> _WHAT IS REQUIRED_
Restate the listing below word for word; no picture is to be carried over.

Top of MATERIAL SHOWN

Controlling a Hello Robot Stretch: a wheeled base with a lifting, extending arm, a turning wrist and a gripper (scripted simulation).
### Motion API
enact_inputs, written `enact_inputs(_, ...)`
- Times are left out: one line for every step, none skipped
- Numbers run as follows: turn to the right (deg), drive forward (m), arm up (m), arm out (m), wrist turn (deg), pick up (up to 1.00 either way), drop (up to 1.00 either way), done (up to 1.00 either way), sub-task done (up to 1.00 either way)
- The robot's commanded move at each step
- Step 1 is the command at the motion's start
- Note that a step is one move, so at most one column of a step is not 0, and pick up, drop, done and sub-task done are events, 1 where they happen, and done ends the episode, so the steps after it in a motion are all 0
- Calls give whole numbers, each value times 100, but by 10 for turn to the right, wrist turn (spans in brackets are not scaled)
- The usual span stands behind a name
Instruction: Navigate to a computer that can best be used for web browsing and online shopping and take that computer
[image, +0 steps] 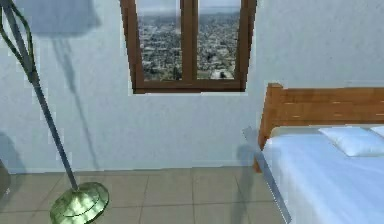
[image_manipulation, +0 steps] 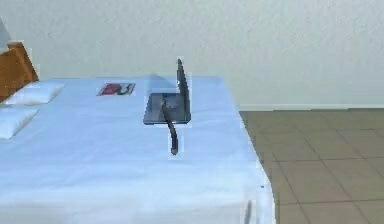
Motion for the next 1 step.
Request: enact_inputs(450, 0, 0, 0, 0, 0, 0, 0, 0)
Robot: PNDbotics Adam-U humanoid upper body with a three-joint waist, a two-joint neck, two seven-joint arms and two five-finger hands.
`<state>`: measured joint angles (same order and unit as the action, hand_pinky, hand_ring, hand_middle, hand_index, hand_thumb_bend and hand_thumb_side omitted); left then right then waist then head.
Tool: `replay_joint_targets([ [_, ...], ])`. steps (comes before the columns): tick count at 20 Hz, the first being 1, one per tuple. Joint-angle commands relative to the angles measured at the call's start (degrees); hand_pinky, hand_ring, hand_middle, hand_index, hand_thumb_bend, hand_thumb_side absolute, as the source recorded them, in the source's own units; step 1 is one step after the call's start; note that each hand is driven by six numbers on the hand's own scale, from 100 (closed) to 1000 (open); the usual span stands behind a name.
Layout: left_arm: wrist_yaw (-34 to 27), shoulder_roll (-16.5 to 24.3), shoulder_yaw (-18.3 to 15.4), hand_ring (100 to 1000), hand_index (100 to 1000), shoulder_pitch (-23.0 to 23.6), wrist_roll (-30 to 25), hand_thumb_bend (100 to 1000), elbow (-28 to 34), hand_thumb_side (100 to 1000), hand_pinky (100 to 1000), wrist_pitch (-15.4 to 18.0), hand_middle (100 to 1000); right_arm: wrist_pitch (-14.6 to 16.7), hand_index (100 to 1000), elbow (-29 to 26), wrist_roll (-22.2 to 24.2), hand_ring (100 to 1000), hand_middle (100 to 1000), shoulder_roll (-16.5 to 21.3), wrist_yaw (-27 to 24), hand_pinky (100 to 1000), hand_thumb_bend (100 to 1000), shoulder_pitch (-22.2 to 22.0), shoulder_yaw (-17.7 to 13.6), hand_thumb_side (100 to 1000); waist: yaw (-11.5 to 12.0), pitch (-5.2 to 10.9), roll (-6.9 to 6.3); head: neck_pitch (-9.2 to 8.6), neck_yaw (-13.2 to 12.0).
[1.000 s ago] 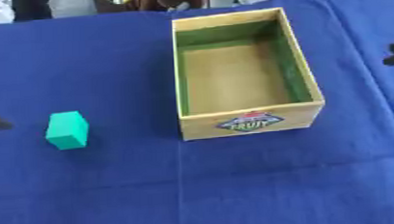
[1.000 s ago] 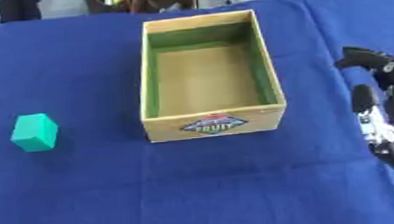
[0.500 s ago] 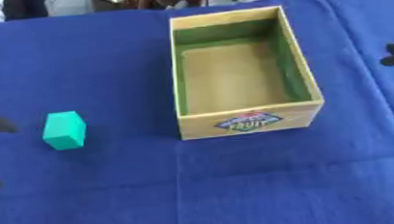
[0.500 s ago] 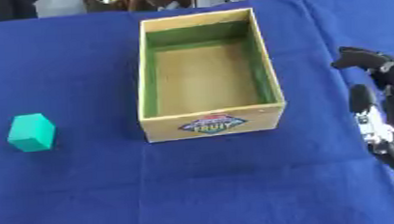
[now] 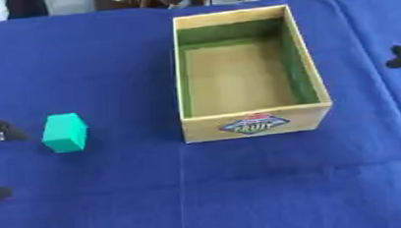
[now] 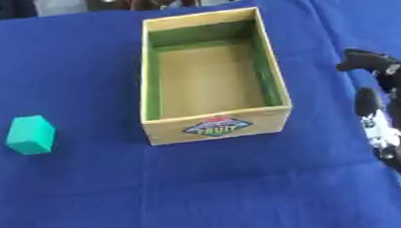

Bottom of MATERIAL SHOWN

> _WRITTEN ANSWER_
Controlling a Hello Robot Stretch: a wheeled base with a lifting, extending arm, a turning wrist and a gripper (scripted simulation).
### Motion API
enact_inputs, written `enact_inputs(_, ...)`
- Times are left out: one line for every step, none skipped
- Numbers run as follows: turn to the right (deg), drive forward (m), arm up (m), arm out (m), wrist turn (deg), pick up (up to 1.00 either way), drop (up to 1.00 either way), done (up to 1.00 either way), sub-task done (up to 1.00 either way)
- The robot's commanded move at each step
- Step 1 is the command at the motion's start
- Note that a step is one move, so at most one column of a step is not 0, and pick up, drop, done and sub-task done are events, 1 where they happen, and done ends the episode, so the steps after it in a motion are all 0
- Calls give whole numbers, each value times 100, but by 10 for turn to the right, wrist turn (spans in brackets are not scaled)
- The usual span stands behind a name
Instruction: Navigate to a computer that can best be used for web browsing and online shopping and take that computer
[image, +0 steps] 
[image_manipulation, +0 steps] 
Motion for the next 1 step.
Request: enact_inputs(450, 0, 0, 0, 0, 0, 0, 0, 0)
Robot: PNDbotics Adam-U humanoid upper body with a three-joint waist, a two-joint neck, two seven-joint arms and two five-finger hands.
`<state>`: measured joint angles (same order and unit as the action, hand_pinky, hand_ring, hand_middle, hand_index, hand_thumb_bend and hand_thumb_side omitted); left then right then waist then head.
Tool: `replay_joint_targets([ [_, ...], ])`. steps (comes before the columns): tick count at 20 Hz, the first being 1, one per tuple. Joint-angle commands relative to the angles measured at the call's start (degrees); hand_pinky, hand_ring, hand_middle, hand_index, hand_thumb_bend, hand_thumb_side absolute, as the source recorded them, in the source's own units; step 1 is one step after the call's start; note that each hand is driven by six numbers on the hand's own scale, from 100 (closed) to 1000 (open); the usual span stands behind a name.
Layout: left_arm: wrist_yaw (-34 to 27), shoulder_roll (-16.5 to 24.3), shoulder_yaw (-18.3 to 15.4), hand_ring (100 to 1000), hand_index (100 to 1000), shoulder_pitch (-23.0 to 23.6), wrist_roll (-30 to 25), hand_thumb_bend (100 to 1000), elbow (-28 to 34), hand_thumb_side (100 to 1000), hand_pinky (100 to 1000), wrist_pitch (-15.4 to 18.0), hand_middle (100 to 1000); right_arm: wrist_pitch (-14.6 to 16.7), hand_index (100 to 1000), elbow (-29 to 26), wrist_roll (-22.2 to 24.2), hand_ring (100 to 1000), hand_middle (100 to 1000), shoulder_roll (-16.5 to 21.3), wrist_yaw (-27 to 24), hand_pinky (100 to 1000), hand_thumb_bend (100 to 1000), shoulder_pitch (-22.2 to 22.0), shoulder_yaw (-17.7 to 13.6), hand_thumb_side (100 to 1000); waist: yaw (-11.5 to 12.0), pitch (-5.2 to 10.9), roll (-6.9 to 6.3); head: neck_pitch (-9.2 to 8.6), neck_yaw (-13.2 to 12.0).
[1.000 s ago] 
[1.000 s ago] 
[0.500 s ago] 
[0.500 s ago] 
[now] 
[now] 

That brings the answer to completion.